I have known for years that I “am” and “was” depressed, and for years that was different than saying, “I am a depressive.”  I am still reluctant to say the latter perhaps because it means, in its logical finality, that I have given up all hope of things being otherwise.  But lately, I have thought it more applicable; when one hits sixty—I know I generalize—but at least in my case—one has doubts about any important change.

Still I am reluctant because if one says, “I am a depressive,” that means being depressed has become part of one’s self-concept.  Being male is part of my self concept; but if I say I am horney I could be either male or female, horniness not being gender specific.

The problem though—and it is not a small one—is that if one goes around saying I am depressed and not I am a depressive, one is not adequately positioned, I think, to deal with one’s depression qua depression, to accept it as such, and to find accordingly ways of dealing with it or, if not that, living with it. Because it’s hard enough being depressed without being hard on yourself for being depressed.

Brain Shivers

The epistemological question I have raised a little lately as to whether much is happening in the world to piss a body off or whether this body is at present predisposed to be pissed at anything is crazyfaceredthe product, over six months or so, of my effort to stop taking the anti-depressant called Effexor.   Why I might not want to stay tanked up for the rest of my natural or unnatural life on anti-depressants is a question itself.  Isn’t it really six of one, half dozen of another?  One is tanked up on something all the time biochemically speaking—caffeine perhaps, or sugar, sugar, sugar, and so on and so forth.  In any case, not taking anti-depressants is no more natural than taking them. Why in God’s name in any case would I want to know what I “really” feel like at age 60?

But that’s another question, as I said, maybe for another time.  For now, I see those moments lately of a pure and clean anger that come on fiercely like a summer squall and then are gone as symptoms of withdrawal.  I thought six months ago maybe these moments would just dissipate like yesterday’s cold leaving no permanent scar on the psychic tissues.  But I was wrong.  I kept cutting back and cutting back on the drug from an original high of 375 milligrams, and for a bit things would flatten out and then wham! Up aside the head again.

Finally, I was down to the smallest dosage they have of this nasty stuff.  37.5 milligrams.  I should have known something was up when my psychiatrist suggested I split this up even for a while.  This required pulling apart the capsule—not easy to do with my eyes going—and dumping its contents of tiny white little orbs of something or other into a bowl.  Then with my fingernail, I would scoot one half of the orbs over to one side of the bowl and like a dog tongue out the other half of orbs, and later in the day tongue what remained.  Then I started throwing out some of the little balls and dividing up whatever remained for the course of the day.

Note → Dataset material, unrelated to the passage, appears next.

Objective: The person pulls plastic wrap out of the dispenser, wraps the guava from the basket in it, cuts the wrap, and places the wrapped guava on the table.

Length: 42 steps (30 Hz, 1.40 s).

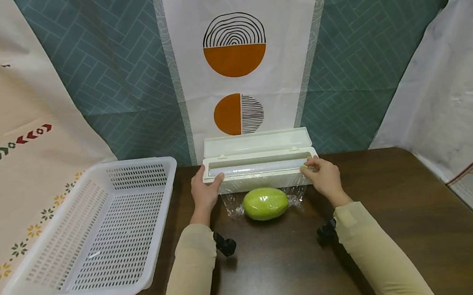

But shit! Say I.  I got the feeling I was just prolonging the misery and decided to flat out just stop.  The act of gradually tapering off as I had over the last six months just didn’t have, as far as I was concerned, the intended effect of lessening one iota the final scream of withdrawal like some malignant ghost that just refuses to go over to the other side.  I was caught so by surprise I went online to see what others might have to say about Effexor withdrawal just to confirm to my enfeebled brain that I was not going nuts, because that’s what it felt like.

What I found confirmed what I felt up to and including reports of the mysterious brain shivers.  I had not thought of it that way exactly; the word shiver implies a shiver, I think, as a reaction to coldness.  Whatever it might be that hits my brain at odd moments is not a reaction to coldness but to darkness, a palpable, right there behind the eyes darkness, that is almost, if one could just completely give into it, a restfulness beyond all restfulness, that seems as if it is lightly sucking at you, like a current or undertow pulling you down and back.  But doesn’t.  As if getting just to the relaease of orgasm one can’t get off. ….  Maybe that’s the shiver part.